### Material provided

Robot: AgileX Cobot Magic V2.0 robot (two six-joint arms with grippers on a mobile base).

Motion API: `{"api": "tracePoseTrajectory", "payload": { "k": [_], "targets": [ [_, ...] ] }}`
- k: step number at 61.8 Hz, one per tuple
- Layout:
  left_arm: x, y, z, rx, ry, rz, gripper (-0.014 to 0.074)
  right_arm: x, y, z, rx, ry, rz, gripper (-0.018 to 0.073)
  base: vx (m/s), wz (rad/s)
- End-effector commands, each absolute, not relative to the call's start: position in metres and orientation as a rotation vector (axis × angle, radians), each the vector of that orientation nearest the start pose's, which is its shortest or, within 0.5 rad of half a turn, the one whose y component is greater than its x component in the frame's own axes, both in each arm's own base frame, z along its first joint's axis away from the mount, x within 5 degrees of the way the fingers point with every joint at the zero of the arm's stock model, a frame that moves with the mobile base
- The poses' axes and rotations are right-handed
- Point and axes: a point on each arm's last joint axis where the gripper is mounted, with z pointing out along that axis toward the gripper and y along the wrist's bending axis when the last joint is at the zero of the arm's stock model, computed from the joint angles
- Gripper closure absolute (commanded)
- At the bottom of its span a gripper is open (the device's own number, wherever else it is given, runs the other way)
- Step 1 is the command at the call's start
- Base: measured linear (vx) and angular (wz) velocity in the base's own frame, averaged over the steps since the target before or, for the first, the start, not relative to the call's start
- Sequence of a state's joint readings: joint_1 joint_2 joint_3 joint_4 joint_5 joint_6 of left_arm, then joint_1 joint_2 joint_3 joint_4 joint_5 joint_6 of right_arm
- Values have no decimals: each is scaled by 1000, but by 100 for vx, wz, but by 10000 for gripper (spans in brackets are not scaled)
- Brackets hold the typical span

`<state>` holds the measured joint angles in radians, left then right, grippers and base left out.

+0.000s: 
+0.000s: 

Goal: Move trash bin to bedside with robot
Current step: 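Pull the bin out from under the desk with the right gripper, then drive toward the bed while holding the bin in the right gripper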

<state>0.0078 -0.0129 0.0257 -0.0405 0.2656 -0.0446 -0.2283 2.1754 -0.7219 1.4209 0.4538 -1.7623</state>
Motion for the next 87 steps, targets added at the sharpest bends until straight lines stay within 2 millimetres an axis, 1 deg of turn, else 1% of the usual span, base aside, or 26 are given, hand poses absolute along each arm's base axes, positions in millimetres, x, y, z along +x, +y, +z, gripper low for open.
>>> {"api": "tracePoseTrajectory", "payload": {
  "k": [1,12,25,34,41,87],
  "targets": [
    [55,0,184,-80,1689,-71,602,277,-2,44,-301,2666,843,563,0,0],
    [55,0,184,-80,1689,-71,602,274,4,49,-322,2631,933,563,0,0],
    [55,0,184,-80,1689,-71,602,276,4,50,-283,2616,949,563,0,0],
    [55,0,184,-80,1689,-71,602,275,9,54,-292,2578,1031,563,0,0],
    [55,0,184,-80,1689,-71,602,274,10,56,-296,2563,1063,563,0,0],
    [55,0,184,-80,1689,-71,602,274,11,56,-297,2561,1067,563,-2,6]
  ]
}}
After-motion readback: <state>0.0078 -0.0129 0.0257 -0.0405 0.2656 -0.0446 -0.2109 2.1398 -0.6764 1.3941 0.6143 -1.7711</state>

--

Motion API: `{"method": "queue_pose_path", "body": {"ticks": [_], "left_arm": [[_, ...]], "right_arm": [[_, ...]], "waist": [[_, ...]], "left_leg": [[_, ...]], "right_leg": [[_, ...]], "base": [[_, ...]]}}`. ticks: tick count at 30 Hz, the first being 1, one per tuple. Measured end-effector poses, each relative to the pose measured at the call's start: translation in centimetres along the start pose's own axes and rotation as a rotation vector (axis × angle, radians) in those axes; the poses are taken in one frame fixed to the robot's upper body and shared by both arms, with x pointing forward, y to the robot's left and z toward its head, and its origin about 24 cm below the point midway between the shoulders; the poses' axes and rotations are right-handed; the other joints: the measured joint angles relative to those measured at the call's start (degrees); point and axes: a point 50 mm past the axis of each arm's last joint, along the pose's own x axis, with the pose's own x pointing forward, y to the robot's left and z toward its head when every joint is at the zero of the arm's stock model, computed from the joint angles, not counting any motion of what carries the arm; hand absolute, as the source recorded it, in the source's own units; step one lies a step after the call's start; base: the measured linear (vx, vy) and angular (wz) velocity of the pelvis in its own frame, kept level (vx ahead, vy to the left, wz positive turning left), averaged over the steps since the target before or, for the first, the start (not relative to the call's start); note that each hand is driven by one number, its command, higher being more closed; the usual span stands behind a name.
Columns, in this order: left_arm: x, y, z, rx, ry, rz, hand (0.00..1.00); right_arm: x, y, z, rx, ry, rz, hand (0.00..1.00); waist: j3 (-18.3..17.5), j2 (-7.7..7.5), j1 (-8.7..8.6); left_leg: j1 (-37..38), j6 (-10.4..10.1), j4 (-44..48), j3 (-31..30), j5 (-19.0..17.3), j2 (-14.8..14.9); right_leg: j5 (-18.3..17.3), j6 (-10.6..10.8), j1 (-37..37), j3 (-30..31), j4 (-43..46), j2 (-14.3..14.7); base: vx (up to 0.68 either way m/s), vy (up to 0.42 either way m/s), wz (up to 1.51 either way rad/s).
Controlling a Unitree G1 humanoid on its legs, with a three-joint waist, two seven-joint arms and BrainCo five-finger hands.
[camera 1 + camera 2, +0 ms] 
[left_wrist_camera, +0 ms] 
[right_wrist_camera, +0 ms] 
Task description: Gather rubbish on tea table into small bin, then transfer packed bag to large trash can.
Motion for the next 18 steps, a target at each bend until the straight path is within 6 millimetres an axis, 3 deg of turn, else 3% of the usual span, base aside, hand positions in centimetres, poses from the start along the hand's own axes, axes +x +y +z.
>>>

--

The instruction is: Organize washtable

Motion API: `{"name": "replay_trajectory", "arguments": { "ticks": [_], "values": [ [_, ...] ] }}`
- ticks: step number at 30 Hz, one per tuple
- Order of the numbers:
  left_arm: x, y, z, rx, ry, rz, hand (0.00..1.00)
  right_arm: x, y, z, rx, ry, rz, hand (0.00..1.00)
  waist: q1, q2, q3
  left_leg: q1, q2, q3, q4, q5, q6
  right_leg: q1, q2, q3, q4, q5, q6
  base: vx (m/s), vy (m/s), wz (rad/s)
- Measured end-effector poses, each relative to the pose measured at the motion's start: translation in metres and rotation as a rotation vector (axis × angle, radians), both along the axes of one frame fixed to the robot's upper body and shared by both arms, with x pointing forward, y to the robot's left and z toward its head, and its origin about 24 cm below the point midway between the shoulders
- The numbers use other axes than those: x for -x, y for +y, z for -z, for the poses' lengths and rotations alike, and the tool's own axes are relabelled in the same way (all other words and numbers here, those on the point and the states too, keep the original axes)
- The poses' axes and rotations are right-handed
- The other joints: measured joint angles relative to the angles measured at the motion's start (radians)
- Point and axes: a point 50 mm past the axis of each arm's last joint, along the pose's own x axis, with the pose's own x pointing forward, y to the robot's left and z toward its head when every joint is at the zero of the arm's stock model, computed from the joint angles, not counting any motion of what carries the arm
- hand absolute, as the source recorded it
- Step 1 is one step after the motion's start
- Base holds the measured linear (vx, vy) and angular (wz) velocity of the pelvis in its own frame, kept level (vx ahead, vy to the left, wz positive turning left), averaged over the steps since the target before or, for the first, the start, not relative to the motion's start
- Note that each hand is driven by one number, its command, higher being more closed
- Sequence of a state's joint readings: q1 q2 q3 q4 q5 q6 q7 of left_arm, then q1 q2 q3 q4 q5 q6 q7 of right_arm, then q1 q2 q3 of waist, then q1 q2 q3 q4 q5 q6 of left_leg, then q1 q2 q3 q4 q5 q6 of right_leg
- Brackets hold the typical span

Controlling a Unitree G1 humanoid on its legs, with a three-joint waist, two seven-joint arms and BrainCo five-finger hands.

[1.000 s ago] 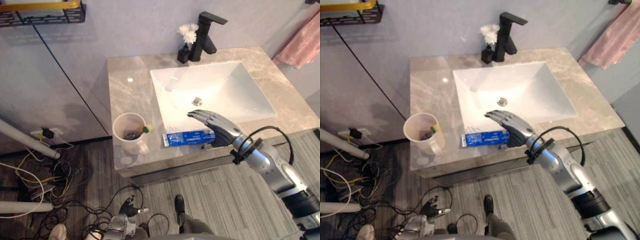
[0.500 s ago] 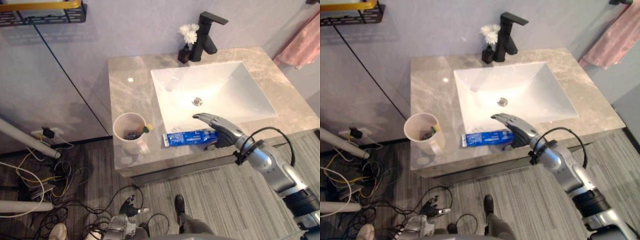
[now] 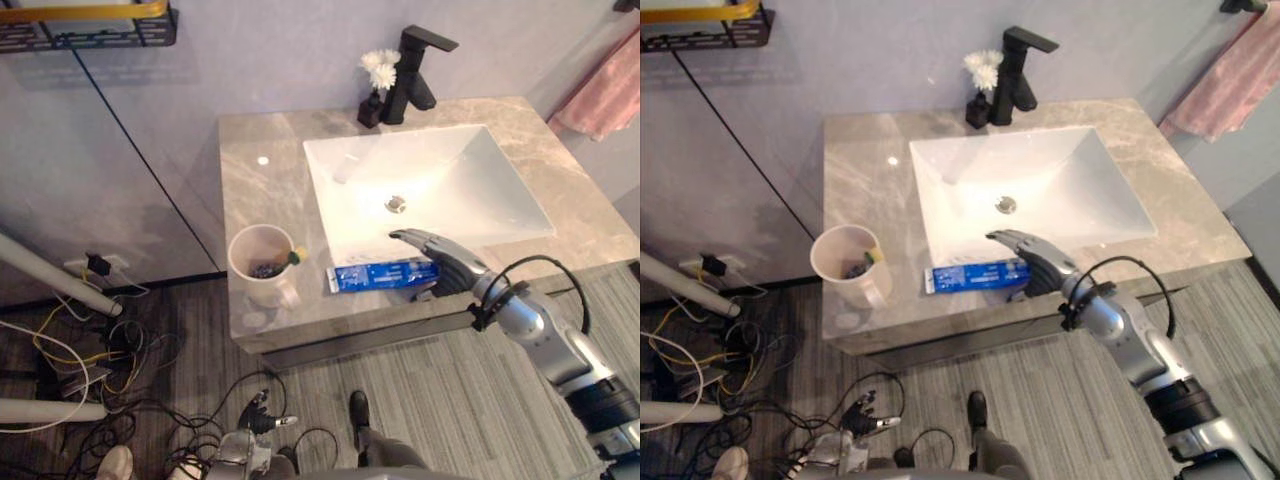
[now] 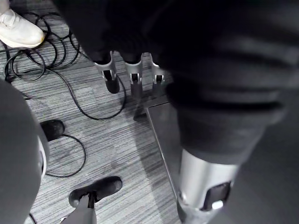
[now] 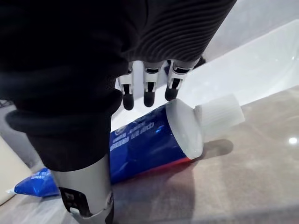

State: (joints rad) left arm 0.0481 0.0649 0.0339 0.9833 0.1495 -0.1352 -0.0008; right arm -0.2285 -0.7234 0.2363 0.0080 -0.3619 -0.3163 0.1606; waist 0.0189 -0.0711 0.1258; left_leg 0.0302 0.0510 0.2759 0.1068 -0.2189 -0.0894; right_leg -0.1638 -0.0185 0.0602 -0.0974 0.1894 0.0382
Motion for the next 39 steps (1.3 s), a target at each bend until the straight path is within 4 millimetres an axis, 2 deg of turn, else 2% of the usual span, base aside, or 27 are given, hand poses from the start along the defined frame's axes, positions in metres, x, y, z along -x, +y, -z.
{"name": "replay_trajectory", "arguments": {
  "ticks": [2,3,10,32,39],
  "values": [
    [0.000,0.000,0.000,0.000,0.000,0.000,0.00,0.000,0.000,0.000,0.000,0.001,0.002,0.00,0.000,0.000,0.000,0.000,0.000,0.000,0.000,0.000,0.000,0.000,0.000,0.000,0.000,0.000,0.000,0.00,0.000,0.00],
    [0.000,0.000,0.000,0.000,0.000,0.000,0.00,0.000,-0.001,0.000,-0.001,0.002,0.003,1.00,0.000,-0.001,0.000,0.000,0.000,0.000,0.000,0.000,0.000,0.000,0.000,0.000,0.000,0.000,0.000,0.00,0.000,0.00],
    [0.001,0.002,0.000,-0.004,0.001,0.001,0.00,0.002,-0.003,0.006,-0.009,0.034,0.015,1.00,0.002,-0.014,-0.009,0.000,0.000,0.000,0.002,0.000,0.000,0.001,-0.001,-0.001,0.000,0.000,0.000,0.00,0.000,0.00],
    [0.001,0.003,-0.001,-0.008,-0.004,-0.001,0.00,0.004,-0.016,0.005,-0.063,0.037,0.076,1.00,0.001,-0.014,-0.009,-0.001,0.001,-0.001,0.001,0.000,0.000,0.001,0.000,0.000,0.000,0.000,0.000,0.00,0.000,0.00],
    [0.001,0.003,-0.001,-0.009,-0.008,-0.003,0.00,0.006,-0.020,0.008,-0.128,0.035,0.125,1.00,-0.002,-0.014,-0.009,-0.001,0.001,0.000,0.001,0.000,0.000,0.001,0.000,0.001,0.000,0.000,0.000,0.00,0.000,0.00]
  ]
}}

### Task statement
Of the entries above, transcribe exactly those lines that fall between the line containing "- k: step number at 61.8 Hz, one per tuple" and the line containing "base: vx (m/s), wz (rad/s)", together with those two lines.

### Task answer
- k: step number at 61.8 Hz, one per tuple
- Layout:
  left_arm: x, y, z, rx, ry, rz, gripper (-0.014 to 0.074)
  right_arm: x, y, z, rx, ry, rz, gripper (-0.018 to 0.073)
  base: vx (m/s), wz (rad/s)

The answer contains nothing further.